As St. Thomas exits, St. Scholastica will join the MIAC, keeping the league at 13 schools. Several Tommies coaches have spent their entire careers in the MIAC, and Tauer is one of many who also played in the league.
Sweeney ran for St. Thomas in the 1970s and has led the women's track and cross-country
programs for 41 years. Steve Mathre has spent 31 seasons coaching Tommies men's track. John Tschida is in his 21st season as softball coach, Chris Olean has devoted 25 years to the baseball program as a player and coach, and former Tommies basketball star Ruth Sinn is in her 16th season as coach of the women's team.
Sweeney likened the transition to a family relocating to a new neighborhood. It's hard to be uprooted, he said, but the Tommies are excited about joining D-I, and life will move on.
"I've been doing this for a long time, and [the MIAC] is all I've ever known," said Sweeney, whose teams have won 85 of a possible 114 MIAC team championships. "The relationships you build with other coaches and the rivalries you have, it's difficult to leave that behind.
"But the direction we're going at St. Thomas, it seems providential that we have this opportunity to go to D-I. We'll still have our old friends and old relationships, and we'll create new ones going forward."
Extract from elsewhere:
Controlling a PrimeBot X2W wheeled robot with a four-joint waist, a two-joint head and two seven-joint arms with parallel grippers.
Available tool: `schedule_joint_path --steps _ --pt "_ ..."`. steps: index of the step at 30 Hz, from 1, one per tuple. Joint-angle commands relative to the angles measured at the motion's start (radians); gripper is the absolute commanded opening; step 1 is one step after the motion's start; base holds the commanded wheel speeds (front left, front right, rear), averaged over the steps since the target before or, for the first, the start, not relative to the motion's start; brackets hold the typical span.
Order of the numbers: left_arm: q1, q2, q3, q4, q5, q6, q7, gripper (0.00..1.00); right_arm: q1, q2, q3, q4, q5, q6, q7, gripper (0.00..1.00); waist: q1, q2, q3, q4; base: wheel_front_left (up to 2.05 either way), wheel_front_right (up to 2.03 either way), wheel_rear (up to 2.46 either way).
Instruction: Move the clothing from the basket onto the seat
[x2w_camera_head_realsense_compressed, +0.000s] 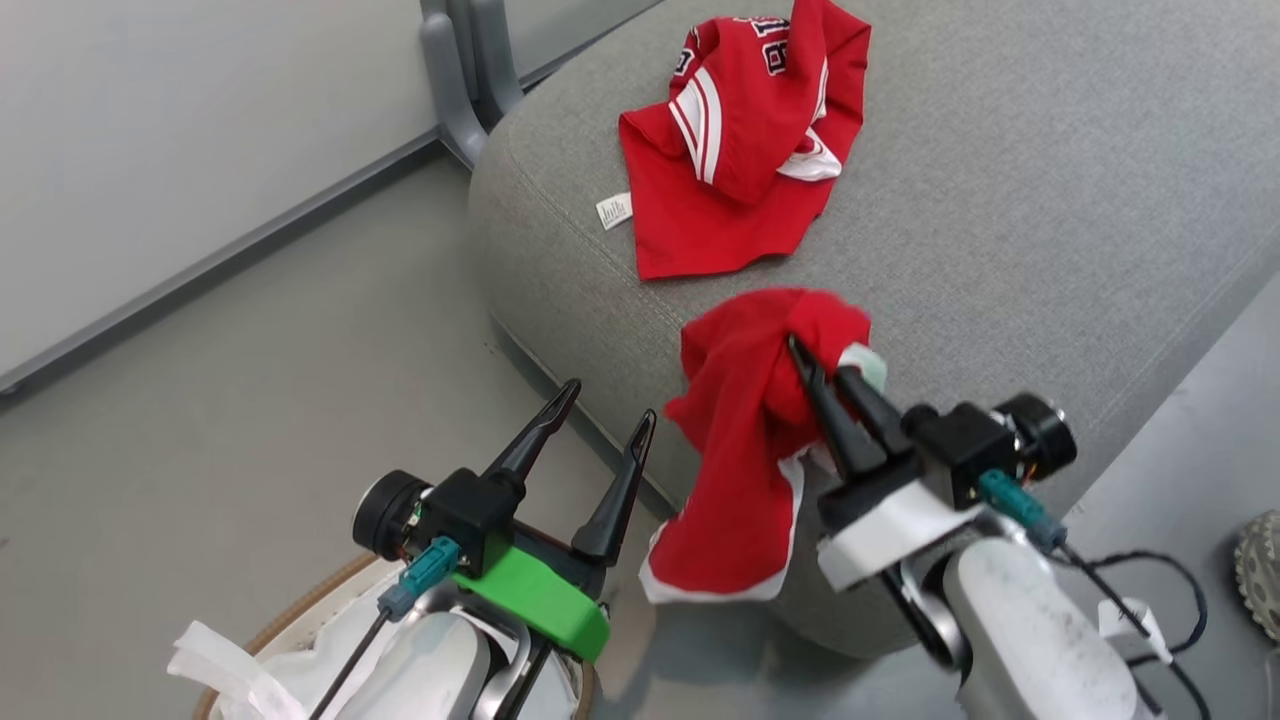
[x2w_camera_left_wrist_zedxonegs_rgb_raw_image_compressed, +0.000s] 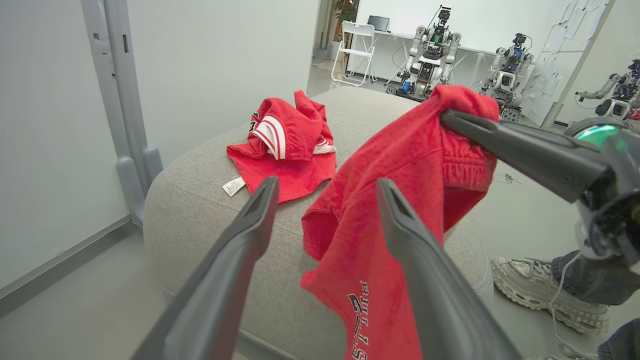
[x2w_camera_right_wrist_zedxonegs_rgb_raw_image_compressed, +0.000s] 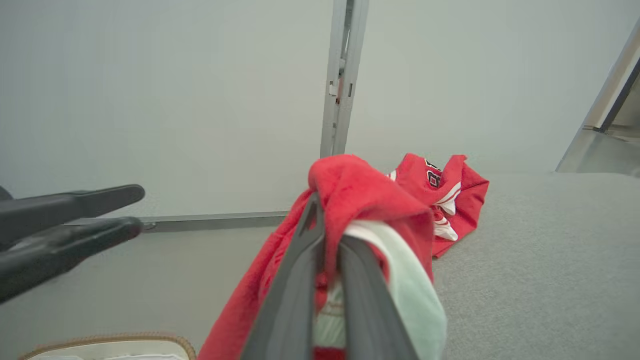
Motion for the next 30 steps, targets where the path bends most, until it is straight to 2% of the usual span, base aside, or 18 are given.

Several coaches said those relationships run strong in the MIAC, adding to the sentimental feeling. Women's hockey coach Tom Palkowski will miss matching wits with Gustavus coach Mike Carroll, his good-natured rival for two decades. Tauer has long-running friendships with men who coached in the league when he was playing.
MIAC athletes forge similar connections, often lingering on the field, court or track to socialize after competitions. The league offers a unique collegiality, Mathre said, where friendships born at track meets can blossom into lifelong bonds.
Tommies women's hockey goalie Eryn Cooley said it doesn't take long to feel like part of the MIAC family.
"This is very bittersweet," said Cooley, a junior. "As excited as we are to start challenging ourselves in the WCHA, we'll miss the rivalries, and we'll definitely miss the girls we play against. We've built such great relationships and connections."
With all of its teams located in the state, Sinn said the MIAC offers a Minnesota flavor — and a proximity — that can't be replaced. "We could walk to Macalester if we wanted to," Sinn joked. "We'll miss those short commutes."
Tauer was already waxing nostalgic. On a recent visit to Northfield, he drove past the gyms at Carleton and St. Olaf and recalled countless postgame meals at Basil's Pizza Palace. He said those memories will stay with him, as will the Division III and MIAC philosophy that shaped St. Thomas athletics for generations.
Once the Tommies leave the league, Tauer and other coaches plan to keep in touch, like any old friend would do.
"I've been involved with the MIAC for more than 30 years," Mathre said. "It's in my blood. I'll still be following it, just as a fan."